[Given information Boundary: Start]
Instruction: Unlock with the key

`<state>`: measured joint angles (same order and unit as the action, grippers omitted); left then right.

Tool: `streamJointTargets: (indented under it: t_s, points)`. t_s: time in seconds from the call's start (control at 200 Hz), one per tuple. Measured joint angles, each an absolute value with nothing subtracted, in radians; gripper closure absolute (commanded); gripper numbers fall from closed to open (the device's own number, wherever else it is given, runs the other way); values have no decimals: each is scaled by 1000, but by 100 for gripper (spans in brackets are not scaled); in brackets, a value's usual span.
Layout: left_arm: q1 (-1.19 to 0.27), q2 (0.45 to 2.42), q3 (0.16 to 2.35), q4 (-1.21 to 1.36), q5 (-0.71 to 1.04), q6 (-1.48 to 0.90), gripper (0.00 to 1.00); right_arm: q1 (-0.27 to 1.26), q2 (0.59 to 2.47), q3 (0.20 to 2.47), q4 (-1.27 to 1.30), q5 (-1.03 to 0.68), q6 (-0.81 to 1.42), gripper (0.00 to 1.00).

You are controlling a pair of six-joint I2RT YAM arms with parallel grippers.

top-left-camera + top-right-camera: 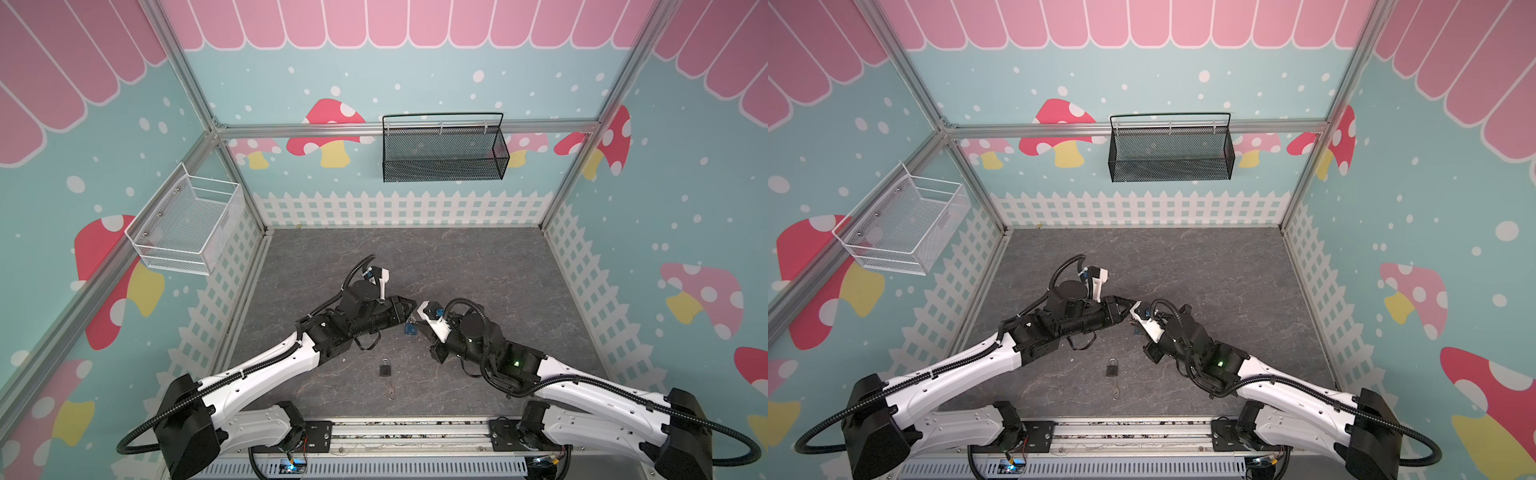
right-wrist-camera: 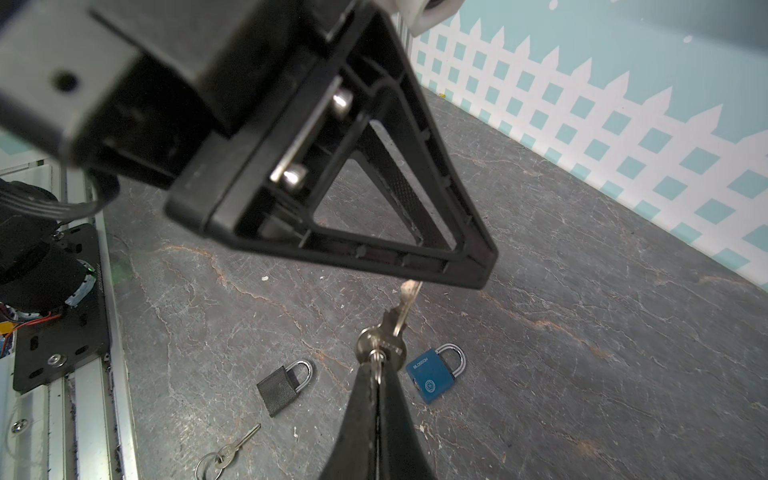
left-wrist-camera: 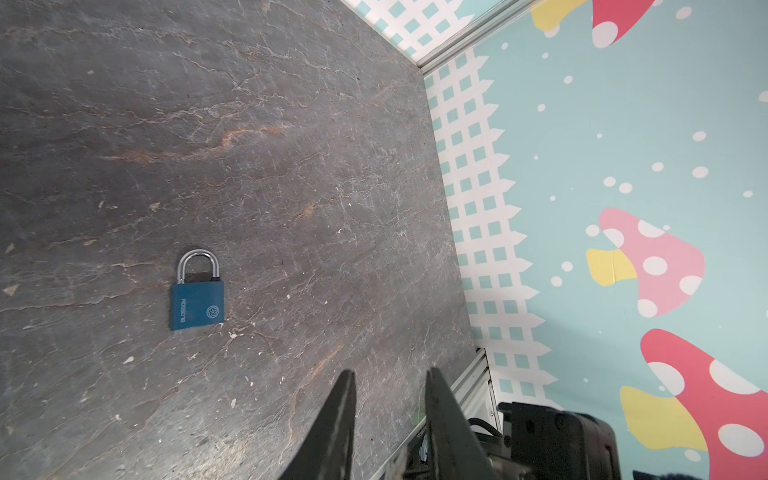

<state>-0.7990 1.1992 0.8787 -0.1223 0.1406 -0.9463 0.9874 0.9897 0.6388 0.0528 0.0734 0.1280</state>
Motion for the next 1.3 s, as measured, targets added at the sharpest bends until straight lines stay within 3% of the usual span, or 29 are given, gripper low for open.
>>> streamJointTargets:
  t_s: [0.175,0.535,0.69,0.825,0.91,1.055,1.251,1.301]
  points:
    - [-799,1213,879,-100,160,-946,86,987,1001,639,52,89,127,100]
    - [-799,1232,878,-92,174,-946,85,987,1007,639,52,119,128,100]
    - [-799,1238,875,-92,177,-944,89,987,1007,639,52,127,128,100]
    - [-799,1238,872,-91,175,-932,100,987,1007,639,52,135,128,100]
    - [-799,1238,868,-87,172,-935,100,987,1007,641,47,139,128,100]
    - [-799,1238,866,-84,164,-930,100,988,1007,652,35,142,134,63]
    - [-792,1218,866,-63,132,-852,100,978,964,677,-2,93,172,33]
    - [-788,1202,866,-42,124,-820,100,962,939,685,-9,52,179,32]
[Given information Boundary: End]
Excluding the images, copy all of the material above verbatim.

### Output for this exercise
Instruction: Unlock with the key

`<state>`: measured joint angles (same order and unit as the action, grippers omitted); left then right.

Tool: `streamJointTargets: (indented under it: t_s, points)`. t_s: time in seconds from the call's start (control at 200 Hz), one per tuple. Measured joint angles, each an absolute value with nothing subtracted, in radians; gripper closure absolute (commanded); gripper numbers fall from closed to open (the device's own number, wherever else it is given, runs the other way); values have no decimals: each is scaled by 1000, but by 100 for gripper (spans in brackets are not scaled); in brackets, a value's usual span.
Layout: left_arm: q1 (-1.19 to 0.27), q2 (0.45 to 2.42), q3 (0.16 to 2.35), q4 (-1.21 to 1.36), q5 (-0.71 to 1.04), q6 (-1.48 to 0.90), gripper (0.00 to 1.00); right_arm: q1 (-0.27 to 1.26), q2 (0.59 to 2.47), q3 (0.20 to 2.47), q4 (-1.27 to 1.30), q5 (-1.03 to 0.68), q6 (-0.81 to 1.42), gripper (0.00 to 1.00).

You are controlling a pair of six-joint I2RT YAM arms with parallel grippers.

top-left-camera + top-right-camera: 
right-wrist-camera: 
left-wrist-camera: 

<state>-0.7990 1.1992 0.8787 -0.1223 0.1406 -0.9463 0.9874 0.9897 0.6388 0.0528 0.0734 0.1280</state>
Motion for the next 1.3 s, as measured, targets added at the sharpest bends until straight lines stay within 3% of the usual span, or 29 are given, gripper low for open.
>>> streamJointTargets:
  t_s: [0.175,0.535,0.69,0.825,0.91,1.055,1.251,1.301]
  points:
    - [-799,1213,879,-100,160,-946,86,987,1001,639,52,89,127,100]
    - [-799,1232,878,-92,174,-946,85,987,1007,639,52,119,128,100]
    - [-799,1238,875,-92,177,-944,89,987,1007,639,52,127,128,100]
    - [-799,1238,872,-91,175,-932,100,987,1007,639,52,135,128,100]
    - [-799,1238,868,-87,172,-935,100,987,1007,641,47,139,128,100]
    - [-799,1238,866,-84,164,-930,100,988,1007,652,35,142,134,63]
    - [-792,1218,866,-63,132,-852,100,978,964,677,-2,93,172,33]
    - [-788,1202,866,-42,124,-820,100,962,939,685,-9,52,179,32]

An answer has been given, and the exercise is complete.